= YOUR GOAL =
Counting the line with "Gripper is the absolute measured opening" as the last one, copy out the lines of the data exactly from the first onward.

= SOURCE MATERIAL =
--------------------

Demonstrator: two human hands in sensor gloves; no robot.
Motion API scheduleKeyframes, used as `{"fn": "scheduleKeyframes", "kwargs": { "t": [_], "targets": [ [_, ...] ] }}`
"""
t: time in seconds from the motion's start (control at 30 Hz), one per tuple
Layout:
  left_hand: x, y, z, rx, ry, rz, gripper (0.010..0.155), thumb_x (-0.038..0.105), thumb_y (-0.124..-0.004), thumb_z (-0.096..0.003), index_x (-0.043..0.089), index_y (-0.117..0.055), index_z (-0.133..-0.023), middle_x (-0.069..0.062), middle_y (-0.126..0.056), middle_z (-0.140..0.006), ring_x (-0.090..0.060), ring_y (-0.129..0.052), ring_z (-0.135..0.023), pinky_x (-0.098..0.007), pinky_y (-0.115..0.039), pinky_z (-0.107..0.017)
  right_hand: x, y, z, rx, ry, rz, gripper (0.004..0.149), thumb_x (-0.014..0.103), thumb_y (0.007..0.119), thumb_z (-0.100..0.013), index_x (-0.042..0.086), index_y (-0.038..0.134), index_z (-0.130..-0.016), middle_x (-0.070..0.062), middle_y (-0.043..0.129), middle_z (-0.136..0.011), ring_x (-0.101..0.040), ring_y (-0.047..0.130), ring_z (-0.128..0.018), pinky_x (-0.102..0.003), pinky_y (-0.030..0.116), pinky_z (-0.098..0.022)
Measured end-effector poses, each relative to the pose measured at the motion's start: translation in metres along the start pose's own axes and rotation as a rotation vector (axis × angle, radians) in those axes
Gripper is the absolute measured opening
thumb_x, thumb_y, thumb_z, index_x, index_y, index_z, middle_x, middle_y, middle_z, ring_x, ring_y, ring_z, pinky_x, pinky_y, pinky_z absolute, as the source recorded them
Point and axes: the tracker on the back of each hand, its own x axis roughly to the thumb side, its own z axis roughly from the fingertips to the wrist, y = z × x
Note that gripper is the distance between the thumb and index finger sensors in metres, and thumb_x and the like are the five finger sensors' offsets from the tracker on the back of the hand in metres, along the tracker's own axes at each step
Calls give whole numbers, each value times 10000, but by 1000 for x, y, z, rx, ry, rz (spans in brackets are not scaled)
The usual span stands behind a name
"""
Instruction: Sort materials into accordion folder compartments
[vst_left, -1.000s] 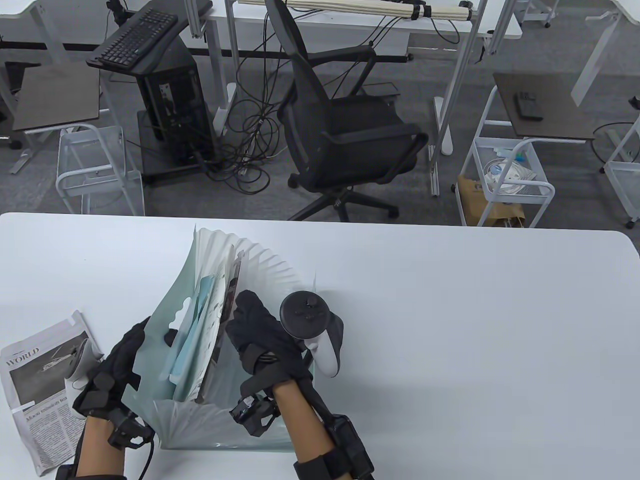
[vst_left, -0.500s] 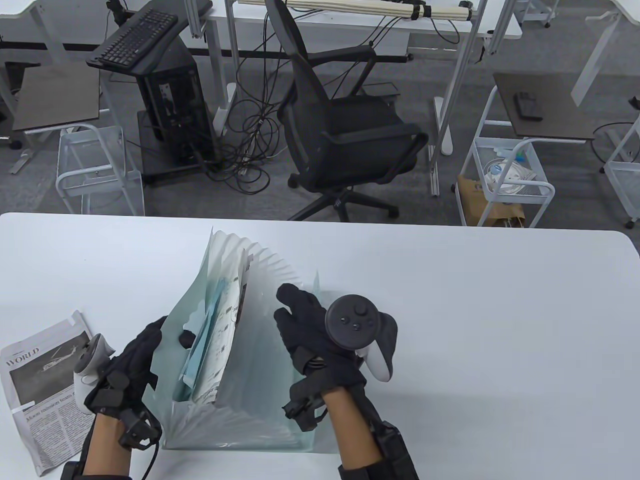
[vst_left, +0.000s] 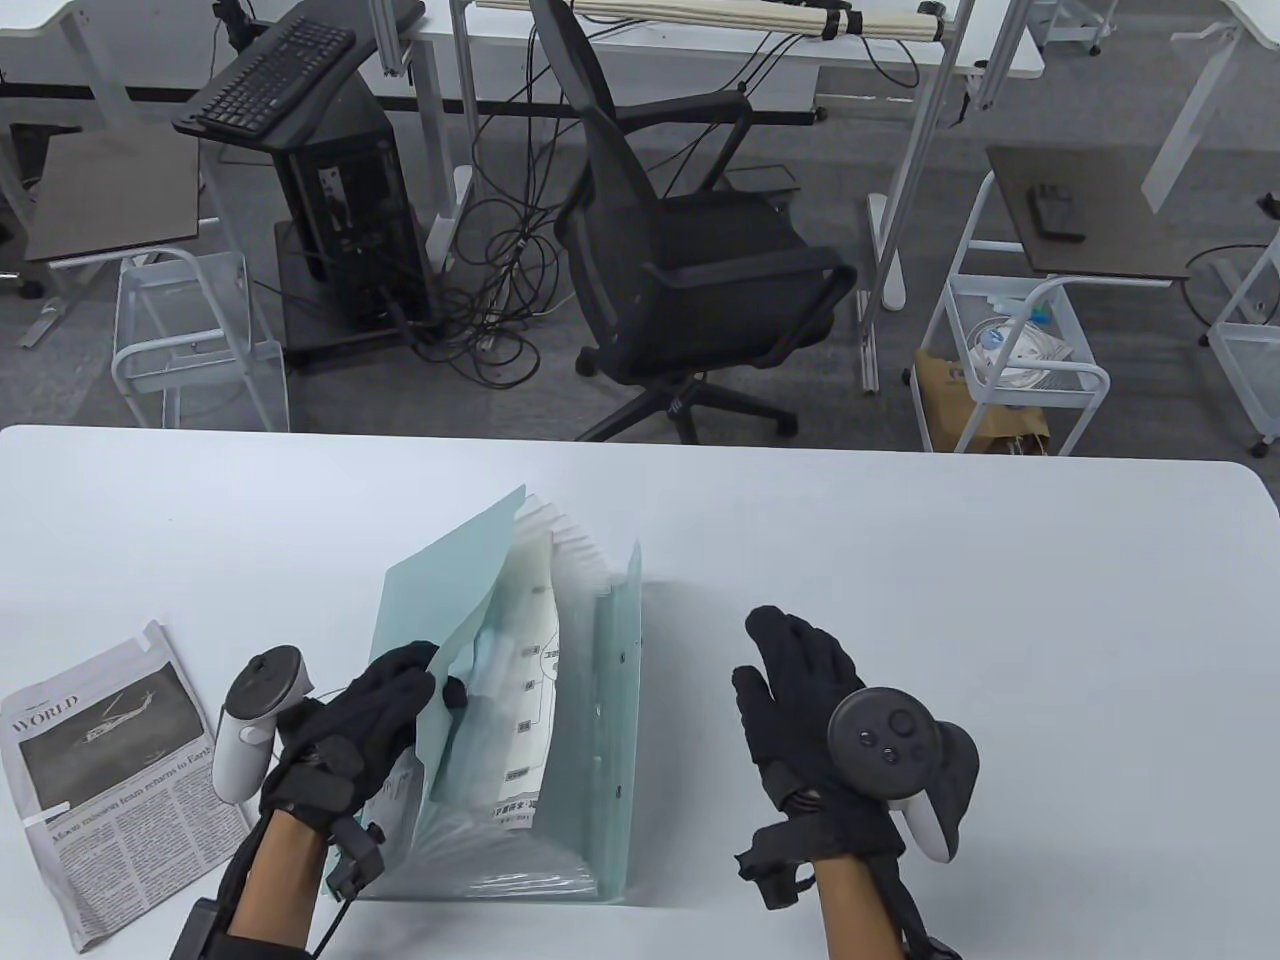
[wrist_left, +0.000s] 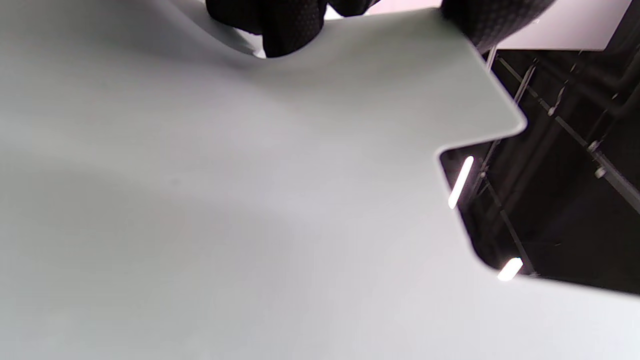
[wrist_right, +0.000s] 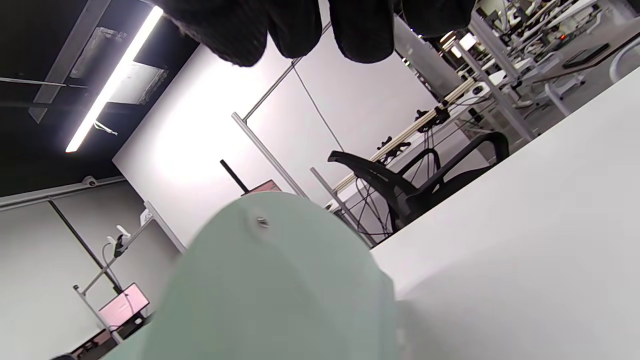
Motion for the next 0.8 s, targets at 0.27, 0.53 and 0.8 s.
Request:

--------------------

= RESPONSE TO THE TASK =
Demonstrator: two human hands in sensor gloves; no robot.
Motion API scheduleKeyframes, used as `{"fn": "scheduleKeyframes", "kwargs": { "t": [_], "targets": [ [_, ...] ] }}`
"""
t: time in seconds from the motion's start (control at 30 Hz), one per tuple
Layout:
  left_hand: x, y, z, rx, ry, rz, gripper (0.010..0.155), thumb_x (-0.038..0.105), thumb_y (-0.124..-0.004), thumb_z (-0.096..0.003), index_x (-0.043..0.089), index_y (-0.117..0.055), index_z (-0.133..-0.023), middle_x (-0.069..0.062), middle_y (-0.126..0.056), middle_z (-0.140..0.006), ring_x (-0.090..0.060), ring_y (-0.129..0.052), ring_z (-0.135..0.023), pinky_x (-0.098..0.007), pinky_y (-0.115..0.039), pinky_z (-0.107..0.017)
  right_hand: x, y, z, rx, ry, rz, gripper (0.004..0.149), thumb_x (-0.014..0.103), thumb_y (0.007..0.119), thumb_z (-0.100..0.013), index_x (-0.042..0.086), index_y (-0.038..0.134), index_z (-0.130..-0.016), middle_x (-0.070..0.062), middle_y (-0.043..0.129), middle_z (-0.136..0.011), ring_x (-0.101..0.040), ring_y (-0.047..0.130), ring_z (-0.128..0.018), pinky_x (-0.102..0.003), pinky_y (-0.030..0.116), pinky_z (-0.098..0.022)
Measured end-effector poses, each relative to the pose measured at the motion's start: translation in metres along the start pose's own axes and rotation as a rotation vector (axis × angle, radians) in those axes
Gripper is the absolute measured opening

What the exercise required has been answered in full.